Posted: Wed Sep 04, 2024 4:14 pm
by coasting
welderwannabe wrote: Wed Sep 04, 2024 3:32 pm One of my favorite emergency fund vehicles are iBonds. Takes a while to build them up, but they adjust for inflation, you can cash them out in $1 increments after the first year, and the penalties for early withdrawal are small for the first 5 years (like 3 months interest on the amount youre taking out), and 0 after 5 years.
Add to that list of benefits: the interest that iBonds earn is not taxed until the year they mature or that you decide to redeem them early. A form of additional tax-deferred space.

Re: Anyone using the Permanent Portfolio as a second level emergency fund?

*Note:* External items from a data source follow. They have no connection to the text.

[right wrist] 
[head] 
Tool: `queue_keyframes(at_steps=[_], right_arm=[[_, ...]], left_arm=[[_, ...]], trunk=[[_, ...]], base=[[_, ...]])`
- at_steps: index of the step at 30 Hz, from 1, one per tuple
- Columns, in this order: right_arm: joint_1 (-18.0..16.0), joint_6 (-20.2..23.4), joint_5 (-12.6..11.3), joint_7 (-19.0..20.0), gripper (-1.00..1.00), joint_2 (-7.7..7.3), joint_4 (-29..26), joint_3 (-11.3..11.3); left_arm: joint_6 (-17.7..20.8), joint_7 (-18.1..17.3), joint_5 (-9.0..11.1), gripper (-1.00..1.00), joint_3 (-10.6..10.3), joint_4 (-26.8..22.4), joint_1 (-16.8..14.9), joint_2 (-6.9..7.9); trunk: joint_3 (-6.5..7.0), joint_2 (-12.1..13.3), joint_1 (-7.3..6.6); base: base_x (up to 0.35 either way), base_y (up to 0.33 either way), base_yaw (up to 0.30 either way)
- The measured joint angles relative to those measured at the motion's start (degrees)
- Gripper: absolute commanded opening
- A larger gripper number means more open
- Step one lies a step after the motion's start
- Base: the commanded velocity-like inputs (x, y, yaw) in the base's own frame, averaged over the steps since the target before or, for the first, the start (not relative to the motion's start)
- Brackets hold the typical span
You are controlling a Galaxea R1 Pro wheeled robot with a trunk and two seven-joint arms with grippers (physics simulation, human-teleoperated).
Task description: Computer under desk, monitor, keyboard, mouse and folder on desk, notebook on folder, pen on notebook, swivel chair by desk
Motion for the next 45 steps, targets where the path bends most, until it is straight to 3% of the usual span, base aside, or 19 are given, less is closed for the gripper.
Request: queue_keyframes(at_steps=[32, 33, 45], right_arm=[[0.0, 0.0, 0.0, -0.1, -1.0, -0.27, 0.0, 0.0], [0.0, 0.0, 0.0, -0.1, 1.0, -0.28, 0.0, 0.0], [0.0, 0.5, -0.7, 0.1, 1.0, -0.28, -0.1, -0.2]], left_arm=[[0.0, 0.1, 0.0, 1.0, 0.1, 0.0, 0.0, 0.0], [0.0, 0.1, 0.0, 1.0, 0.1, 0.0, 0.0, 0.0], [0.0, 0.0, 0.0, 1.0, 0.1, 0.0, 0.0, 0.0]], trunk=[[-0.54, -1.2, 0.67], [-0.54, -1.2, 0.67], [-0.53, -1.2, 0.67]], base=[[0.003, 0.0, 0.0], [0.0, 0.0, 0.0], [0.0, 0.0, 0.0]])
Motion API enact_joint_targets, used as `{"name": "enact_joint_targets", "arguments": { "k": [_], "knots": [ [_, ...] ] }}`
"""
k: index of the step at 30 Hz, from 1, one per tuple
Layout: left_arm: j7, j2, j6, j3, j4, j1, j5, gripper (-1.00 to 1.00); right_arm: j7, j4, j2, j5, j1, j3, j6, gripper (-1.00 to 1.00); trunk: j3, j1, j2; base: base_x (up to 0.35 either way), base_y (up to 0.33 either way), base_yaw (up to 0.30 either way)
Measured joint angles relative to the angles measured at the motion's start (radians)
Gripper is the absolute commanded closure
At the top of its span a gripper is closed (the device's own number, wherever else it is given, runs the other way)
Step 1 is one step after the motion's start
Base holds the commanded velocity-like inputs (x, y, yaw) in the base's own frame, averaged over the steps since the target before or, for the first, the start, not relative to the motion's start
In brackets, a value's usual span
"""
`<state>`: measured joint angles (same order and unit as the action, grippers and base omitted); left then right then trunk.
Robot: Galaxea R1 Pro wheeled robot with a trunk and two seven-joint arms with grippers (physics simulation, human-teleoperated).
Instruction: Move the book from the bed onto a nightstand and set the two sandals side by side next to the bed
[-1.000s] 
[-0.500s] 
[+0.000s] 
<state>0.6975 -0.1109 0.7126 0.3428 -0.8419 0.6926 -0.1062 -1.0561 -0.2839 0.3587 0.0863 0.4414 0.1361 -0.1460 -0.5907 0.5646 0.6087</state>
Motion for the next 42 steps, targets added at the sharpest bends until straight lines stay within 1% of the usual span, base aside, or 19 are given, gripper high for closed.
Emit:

Posted: Wed Sep 04, 2024 9:07 pm
by blue_ruin17
I treat my cash clearing accounts like rain barrels: constantly drawing from them for my daily needs because the water is easily accessible. They are periodically replenished when it rains (on payday). Ideally, I draw less from these barrels than flows in, so over time they overflow into an underground cistern (the Permanent Portfolio). In the event of a drought, where the rain barrels run dry, I would begin tapping into the long-term reserves stored in the cistern.

The challenge is deciding how much cash to keep in these shallow reserves. I'm fairly aggressive in this regard, maintaining only about 3 to 4 months of runway in my clearing accounts. Any cash beyond this overflows into the Permanent Portfolio. I mentally calculate the Permanent Portfolio as covering x months or years of living expenses, so I always know how much runway I have in reserve.

So far, this system has worked flawlessly. I've never needed to dip into the 'cistern' reserves. During periods of heavy expenses, I simply allow income to refill the 'rain barrels' gradually before letting any excess flow back into the Permanent Portfolio.

If I ever had to draw from my reserves, I would start by using the T-Bill portion until it reached the 15% allocation mark. Then, I would rebalance the portfolio by selling down the winning assets, repeating this process as needed.